Qui veut d’un monde dans lequel un pays qui est condamné pour chasse illégale serait en droit d’obtenir que leur soit livré comme prisonnier un véritable héros, qui n’a pas commis d’autre crime que celui d’avoir sauvé des baleines ? - Lamya Essemlali
Si nous n'arrivons pas à sauver une espèce aussi charismatique que les baleines, nous ne sauverons rien d'autre de l'océan. Et si nous ne sauvons pas l'océan, nous ne nous sauverons pas nous-mêmes - Lamya Essemlali.
Comme tout être vivant, les baleines occupent une place essentielle dans le réseau alimentaire et participent à l'équilibre de l'écosystème marin. Leur présence est signe de bonne santé des océans. Plutôt que de les chasser, il existe tant de solutions pour les sauver : de la recherche scientifique pour mieux les connaître, des sanctuaires marins et de l’écotourisme respectueux de l’environnement pour les protéger.
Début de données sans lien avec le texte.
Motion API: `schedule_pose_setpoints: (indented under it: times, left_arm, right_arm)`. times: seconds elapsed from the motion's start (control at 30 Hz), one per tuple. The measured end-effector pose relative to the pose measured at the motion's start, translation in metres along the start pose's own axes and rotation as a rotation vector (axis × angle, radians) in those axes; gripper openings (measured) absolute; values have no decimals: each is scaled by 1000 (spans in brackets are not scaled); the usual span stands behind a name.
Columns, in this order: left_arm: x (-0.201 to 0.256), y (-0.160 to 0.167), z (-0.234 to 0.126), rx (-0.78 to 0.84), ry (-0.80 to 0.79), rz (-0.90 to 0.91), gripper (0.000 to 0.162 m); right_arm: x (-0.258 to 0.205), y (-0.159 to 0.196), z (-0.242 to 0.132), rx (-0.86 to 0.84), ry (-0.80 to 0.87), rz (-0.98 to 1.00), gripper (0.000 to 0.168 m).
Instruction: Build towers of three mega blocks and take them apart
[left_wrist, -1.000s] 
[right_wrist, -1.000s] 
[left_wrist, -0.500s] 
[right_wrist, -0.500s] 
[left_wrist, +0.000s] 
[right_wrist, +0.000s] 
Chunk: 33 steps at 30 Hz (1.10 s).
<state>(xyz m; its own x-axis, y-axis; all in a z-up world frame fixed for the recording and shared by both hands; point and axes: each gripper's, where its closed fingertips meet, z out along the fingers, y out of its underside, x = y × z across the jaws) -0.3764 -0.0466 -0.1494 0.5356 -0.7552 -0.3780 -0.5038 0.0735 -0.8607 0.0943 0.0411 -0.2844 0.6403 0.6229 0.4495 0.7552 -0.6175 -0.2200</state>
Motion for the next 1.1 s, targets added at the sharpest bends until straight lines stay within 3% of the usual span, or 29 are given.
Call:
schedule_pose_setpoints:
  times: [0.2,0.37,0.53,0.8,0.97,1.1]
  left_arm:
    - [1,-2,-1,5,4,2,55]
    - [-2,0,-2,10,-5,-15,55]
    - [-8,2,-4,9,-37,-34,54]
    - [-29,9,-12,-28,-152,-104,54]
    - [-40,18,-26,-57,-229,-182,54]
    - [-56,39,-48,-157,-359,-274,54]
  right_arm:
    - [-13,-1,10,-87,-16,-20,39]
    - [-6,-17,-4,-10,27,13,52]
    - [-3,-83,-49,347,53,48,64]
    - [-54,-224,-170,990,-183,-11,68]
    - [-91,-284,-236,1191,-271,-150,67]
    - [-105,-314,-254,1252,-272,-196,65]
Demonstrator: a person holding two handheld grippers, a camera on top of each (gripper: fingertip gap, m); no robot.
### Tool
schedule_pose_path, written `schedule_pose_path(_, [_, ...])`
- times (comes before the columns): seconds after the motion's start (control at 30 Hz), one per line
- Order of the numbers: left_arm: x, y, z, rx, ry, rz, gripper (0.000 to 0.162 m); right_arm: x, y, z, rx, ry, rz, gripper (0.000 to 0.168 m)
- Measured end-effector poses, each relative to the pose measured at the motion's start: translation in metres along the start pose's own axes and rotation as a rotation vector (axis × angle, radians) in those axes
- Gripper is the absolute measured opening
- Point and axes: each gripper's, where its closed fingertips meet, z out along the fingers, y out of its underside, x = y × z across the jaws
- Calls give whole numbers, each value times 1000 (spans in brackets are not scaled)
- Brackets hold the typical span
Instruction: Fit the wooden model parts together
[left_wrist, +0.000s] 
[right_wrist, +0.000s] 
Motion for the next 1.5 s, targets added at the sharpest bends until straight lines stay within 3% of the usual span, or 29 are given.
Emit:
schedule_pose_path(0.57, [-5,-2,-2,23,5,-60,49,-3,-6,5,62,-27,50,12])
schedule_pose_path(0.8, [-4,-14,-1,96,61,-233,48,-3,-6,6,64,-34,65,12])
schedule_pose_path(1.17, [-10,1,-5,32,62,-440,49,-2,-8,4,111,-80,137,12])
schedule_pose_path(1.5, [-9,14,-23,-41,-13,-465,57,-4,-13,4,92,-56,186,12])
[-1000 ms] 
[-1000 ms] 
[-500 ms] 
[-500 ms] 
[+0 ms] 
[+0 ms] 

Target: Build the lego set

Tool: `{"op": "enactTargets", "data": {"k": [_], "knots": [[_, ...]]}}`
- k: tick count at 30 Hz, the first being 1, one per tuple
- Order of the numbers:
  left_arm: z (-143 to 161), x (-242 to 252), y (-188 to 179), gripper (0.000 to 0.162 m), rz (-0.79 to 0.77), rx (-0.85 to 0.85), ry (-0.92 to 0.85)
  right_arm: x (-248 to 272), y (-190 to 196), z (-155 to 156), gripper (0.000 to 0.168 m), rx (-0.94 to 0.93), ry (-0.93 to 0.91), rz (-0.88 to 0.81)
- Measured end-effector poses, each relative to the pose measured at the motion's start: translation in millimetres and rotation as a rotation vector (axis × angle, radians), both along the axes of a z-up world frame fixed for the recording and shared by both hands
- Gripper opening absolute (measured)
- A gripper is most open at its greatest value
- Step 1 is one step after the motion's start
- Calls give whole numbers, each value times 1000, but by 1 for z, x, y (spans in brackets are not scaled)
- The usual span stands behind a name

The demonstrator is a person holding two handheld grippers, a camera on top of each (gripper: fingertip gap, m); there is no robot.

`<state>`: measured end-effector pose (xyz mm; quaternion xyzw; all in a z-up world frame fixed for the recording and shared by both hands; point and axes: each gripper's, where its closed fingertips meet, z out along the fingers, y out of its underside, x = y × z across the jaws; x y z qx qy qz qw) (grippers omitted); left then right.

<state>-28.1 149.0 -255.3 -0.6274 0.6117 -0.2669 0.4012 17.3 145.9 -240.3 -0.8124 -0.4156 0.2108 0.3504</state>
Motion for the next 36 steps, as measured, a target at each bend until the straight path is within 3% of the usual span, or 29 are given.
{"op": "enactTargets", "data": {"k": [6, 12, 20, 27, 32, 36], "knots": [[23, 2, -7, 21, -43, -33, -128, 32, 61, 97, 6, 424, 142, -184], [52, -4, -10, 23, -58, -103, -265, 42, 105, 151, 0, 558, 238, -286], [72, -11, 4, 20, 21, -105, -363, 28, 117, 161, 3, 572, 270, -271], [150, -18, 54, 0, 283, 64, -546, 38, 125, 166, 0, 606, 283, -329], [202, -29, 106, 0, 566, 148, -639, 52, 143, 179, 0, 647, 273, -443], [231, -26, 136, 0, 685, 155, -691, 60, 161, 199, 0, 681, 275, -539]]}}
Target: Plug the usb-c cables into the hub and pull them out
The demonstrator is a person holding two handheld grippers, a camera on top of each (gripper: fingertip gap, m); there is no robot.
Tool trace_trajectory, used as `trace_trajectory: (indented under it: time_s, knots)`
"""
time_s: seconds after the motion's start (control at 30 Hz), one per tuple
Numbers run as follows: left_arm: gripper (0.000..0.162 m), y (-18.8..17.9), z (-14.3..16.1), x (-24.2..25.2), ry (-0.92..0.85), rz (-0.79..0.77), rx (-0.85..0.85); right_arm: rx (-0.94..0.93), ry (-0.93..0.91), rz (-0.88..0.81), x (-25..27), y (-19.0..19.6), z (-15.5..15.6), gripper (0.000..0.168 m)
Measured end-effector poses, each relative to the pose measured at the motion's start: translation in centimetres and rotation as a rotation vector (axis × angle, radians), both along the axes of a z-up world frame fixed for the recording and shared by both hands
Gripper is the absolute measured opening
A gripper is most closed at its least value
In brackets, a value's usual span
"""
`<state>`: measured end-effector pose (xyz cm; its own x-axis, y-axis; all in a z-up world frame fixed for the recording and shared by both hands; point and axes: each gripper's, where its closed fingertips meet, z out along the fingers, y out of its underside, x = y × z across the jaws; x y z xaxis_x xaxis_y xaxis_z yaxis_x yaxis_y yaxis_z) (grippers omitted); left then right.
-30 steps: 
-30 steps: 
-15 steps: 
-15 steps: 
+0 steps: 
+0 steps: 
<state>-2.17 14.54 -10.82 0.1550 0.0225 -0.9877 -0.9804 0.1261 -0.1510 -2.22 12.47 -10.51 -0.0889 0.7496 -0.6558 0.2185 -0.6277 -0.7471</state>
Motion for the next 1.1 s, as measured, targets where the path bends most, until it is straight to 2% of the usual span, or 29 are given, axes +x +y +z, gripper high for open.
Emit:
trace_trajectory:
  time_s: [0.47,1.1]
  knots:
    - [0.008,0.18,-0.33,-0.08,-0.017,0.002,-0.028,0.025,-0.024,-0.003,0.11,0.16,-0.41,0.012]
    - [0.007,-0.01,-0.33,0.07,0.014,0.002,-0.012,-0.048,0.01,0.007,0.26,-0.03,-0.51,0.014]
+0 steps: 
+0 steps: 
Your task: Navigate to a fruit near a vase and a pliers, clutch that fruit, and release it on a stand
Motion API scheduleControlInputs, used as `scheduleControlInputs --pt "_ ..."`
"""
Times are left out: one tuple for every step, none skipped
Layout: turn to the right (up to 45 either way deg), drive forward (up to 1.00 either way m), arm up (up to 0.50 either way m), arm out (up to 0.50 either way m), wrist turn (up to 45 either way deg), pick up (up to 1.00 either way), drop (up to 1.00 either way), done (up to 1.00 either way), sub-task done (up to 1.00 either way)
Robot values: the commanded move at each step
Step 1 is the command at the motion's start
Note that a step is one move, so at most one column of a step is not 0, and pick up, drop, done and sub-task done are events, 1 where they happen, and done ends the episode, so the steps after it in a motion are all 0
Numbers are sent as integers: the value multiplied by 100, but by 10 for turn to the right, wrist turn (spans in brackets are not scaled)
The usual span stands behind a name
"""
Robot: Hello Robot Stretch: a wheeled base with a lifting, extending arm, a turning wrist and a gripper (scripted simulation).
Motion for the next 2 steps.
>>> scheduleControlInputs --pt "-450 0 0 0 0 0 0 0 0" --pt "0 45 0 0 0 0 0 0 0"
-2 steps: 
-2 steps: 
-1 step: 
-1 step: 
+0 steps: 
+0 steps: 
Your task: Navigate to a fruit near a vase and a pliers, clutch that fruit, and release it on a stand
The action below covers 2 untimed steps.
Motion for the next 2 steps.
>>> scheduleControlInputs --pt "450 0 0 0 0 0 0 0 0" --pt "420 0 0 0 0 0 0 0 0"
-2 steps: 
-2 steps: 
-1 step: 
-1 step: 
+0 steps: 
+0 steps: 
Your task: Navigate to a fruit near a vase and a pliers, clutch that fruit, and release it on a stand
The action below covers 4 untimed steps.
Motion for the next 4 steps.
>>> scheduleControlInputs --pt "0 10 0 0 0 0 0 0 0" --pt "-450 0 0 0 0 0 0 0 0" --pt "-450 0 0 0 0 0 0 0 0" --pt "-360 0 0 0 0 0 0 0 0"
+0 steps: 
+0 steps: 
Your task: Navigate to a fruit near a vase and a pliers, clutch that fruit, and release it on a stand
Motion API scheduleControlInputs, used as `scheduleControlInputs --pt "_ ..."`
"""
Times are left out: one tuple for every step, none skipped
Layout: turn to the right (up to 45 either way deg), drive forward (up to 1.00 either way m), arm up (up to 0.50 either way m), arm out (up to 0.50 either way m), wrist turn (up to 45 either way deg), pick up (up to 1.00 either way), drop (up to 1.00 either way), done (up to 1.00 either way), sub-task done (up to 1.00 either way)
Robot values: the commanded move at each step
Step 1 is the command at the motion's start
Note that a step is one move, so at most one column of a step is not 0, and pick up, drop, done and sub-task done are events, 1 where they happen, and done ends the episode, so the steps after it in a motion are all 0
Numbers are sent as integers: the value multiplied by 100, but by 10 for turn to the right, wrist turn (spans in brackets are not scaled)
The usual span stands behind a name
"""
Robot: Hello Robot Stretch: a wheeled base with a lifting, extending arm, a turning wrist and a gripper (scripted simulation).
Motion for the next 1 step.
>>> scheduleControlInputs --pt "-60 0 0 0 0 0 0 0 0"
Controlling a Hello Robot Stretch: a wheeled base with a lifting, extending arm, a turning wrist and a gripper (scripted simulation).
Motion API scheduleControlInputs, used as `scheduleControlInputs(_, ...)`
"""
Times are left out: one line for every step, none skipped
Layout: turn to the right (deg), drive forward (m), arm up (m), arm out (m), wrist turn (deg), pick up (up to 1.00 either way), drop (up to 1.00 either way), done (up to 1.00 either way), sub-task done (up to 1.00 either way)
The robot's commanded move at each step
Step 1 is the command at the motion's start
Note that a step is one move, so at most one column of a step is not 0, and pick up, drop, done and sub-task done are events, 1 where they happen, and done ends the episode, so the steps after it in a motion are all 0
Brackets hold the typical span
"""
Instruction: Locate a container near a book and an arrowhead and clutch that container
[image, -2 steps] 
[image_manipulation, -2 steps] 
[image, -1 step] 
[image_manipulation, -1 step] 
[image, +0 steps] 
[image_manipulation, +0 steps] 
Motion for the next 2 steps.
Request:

Dans un contexte où la demande touristique près des zones côtières continue de progresser, les acteurs du tourisme doivent s’engager en faveur de la biodiversité et de la protection de la vie sous-marine. En Indonésie, le Misool Eco Resort collabore depuis plus de 10 ans avec les communautés locales et a investi pour créer une aire marine protégée et interdite à la pêche de 828 km2 dans l’archipel des Raja Ampat, une zone extraordinairement riche en biodiversité. Depuis la création de cette aire protégée, le nombre et la taille des poissons ont augmenté de façon spectaculaire, ce qui profite également aux récifs coralliens des îles avoisinantes. Ainsi pratiqué, le tourisme maritime durable pourrait devenir l’un des meilleurs outils pour améliorer la protection des océans dans le monde tout en jouant un rôle crucial dans l’économie locale.